▶

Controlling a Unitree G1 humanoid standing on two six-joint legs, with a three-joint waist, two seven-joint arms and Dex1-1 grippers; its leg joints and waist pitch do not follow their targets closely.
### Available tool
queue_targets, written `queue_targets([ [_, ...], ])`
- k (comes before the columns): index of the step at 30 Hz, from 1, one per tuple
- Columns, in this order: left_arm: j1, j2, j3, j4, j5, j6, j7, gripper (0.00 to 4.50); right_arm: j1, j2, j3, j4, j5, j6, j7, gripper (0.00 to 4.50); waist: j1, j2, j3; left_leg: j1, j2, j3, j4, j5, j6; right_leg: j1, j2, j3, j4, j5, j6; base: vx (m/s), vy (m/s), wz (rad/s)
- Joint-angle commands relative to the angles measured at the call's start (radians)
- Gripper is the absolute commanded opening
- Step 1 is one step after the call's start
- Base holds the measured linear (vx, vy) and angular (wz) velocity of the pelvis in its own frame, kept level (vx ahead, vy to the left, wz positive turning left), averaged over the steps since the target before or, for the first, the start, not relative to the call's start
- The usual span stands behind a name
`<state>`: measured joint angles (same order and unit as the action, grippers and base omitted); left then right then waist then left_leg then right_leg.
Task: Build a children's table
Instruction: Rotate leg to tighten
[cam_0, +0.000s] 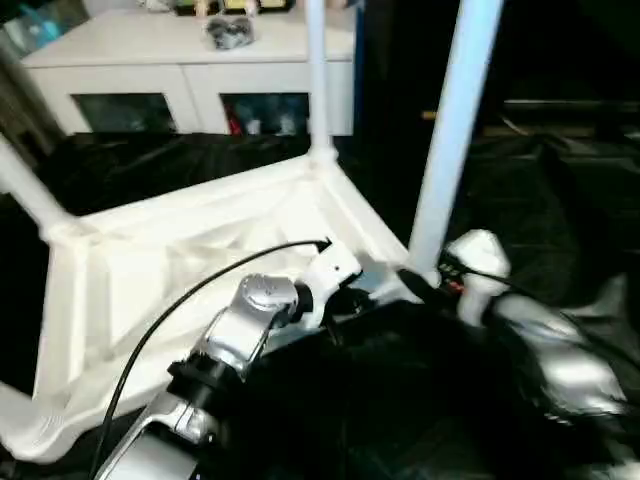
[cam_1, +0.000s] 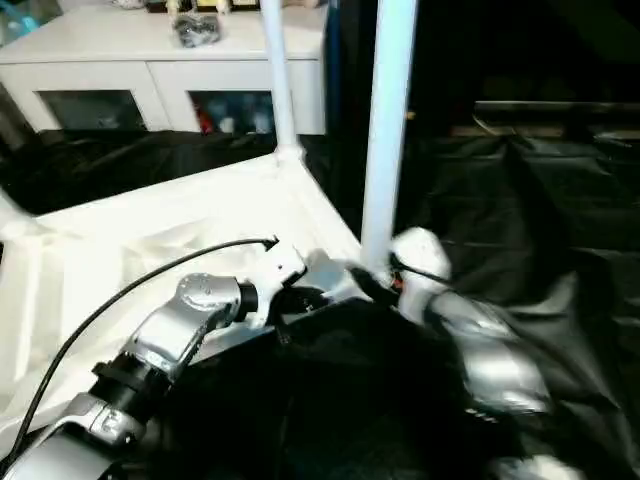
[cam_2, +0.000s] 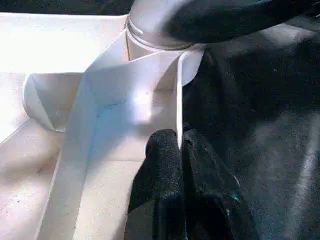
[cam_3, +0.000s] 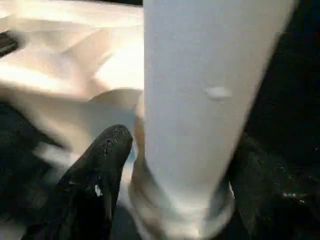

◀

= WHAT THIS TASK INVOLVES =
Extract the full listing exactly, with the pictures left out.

= TASK ANSWER =
Controlling a Unitree G1 humanoid standing on two six-joint legs, with a three-joint waist, two seven-joint arms and Dex1-1 grippers; its leg joints and waist pitch do not follow their targets closely.
### Available tool
queue_targets, written `queue_targets([ [_, ...], ])`
- k (comes before the columns): index of the step at 30 Hz, from 1, one per tuple
- Columns, in this order: left_arm: j1, j2, j3, j4, j5, j6, j7, gripper (0.00 to 4.50); right_arm: j1, j2, j3, j4, j5, j6, j7, gripper (0.00 to 4.50); waist: j1, j2, j3; left_leg: j1, j2, j3, j4, j5, j6; right_leg: j1, j2, j3, j4, j5, j6; base: vx (m/s), vy (m/s), wz (rad/s)
- Joint-angle commands relative to the angles measured at the call's start (radians)
- Gripper is the absolute commanded opening
- Step 1 is one step after the call's start
- Base holds the measured linear (vx, vy) and angular (wz) velocity of the pelvis in its own frame, kept level (vx ahead, vy to the left, wz positive turning left), averaged over the steps since the target before or, for the first, the start, not relative to the call's start
- The usual span stands behind a name
`<state>`: measured joint angles (same order and unit as the action, grippers and base omitted); left then right then waist then left_leg then right_leg.
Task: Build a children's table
Instruction: Rotate leg to tighten
[cam_0, +0.000s] 
[cam_1, +0.000s] 
[cam_2, +0.000s] 
[cam_3, +0.000s] 

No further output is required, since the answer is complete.